Several events held in North Texas in support of peace in Ukraine
FRISCO, Texas - There were several events held across North Texas this weekend as people showed support for Ukraine.
Some have family in Ukraine who were able to get out.
For others, Russia's attacks are blocking any hopes of their loved ones trying to run.
Fears were heightened on a rainy Sunday in Frisco, as hundreds marched for peace in Ukraine.
Some wore blue and yellow, while others held the Ukrainian flag high.
"Day number 11 and I lost my sleep," said Kateryna Volik.
Volik’s family is in Sumy, along the Ukraine-Russia border.
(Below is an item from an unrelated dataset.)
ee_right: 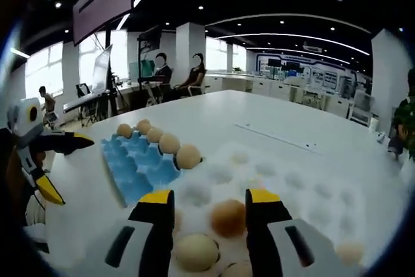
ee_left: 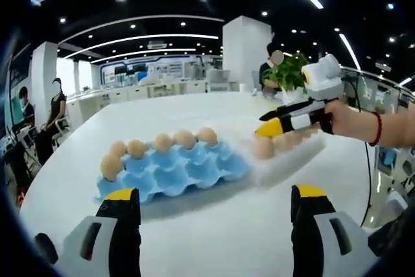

"Right now, they are not evacuating nobody from my city because the roads are very bad and a very serious situation," she added.
Reports of Russia deliberately attacking civilians are ramping up, with the Ukrainian death toll rising.
RELATED: Russian attacks halt planned civilian evacuations in Ukraine for 2nd time, official says
Families are now unable to escape the country with routes to safety turning too dangerous.
Volik’s parents are stuck, but stepping up to help.
"My mom is cooking food and feeding soldiers," Volik said. "She says she’s trying to do civil things and we don’t understand what is the reason."
According to the UN, 1.5 million refugees have now fled Ukraine.
This weekend, Ukraine’s president gave a stark warning that an imminent attack is upon Odessa.
"How do you make someone go and be okay with shooting at people?" asked Tatyana Neuner, who has family in Ukraine.
Her brother and his wife live in Odessa.
Thankfully, Neuner’s sister and nephew were able to cross safely into Poland.
"Nobody wants this. The whole world is backing up Ukraine, but it’s not enough," Neuner said. "Everybody is afraid of Putin because he is trigger happy."
Also Sunday, Russian Americans protested against Putin in Fort Worth.
A stark contrast to the scenes in Moscow of Russian resistance.
Thousands have been detained across Russia for participating in anti-war protests.
"We have a voice here in this country. Thank God for democracy in the U.S. We can’t stay quiet," Alyssa Honer said.
Ukrainians living in North Texas are begging for the Russian government to back down.
"It’s their choice. They have to make a choice to not kill Ukrainians," Iryna Chernets said.
But for now, Chernets worries her family doesn’t have a choice.
Her father is left frightened in Ukraine’s capital.
"And we just don’t know what will happen," Chernets said.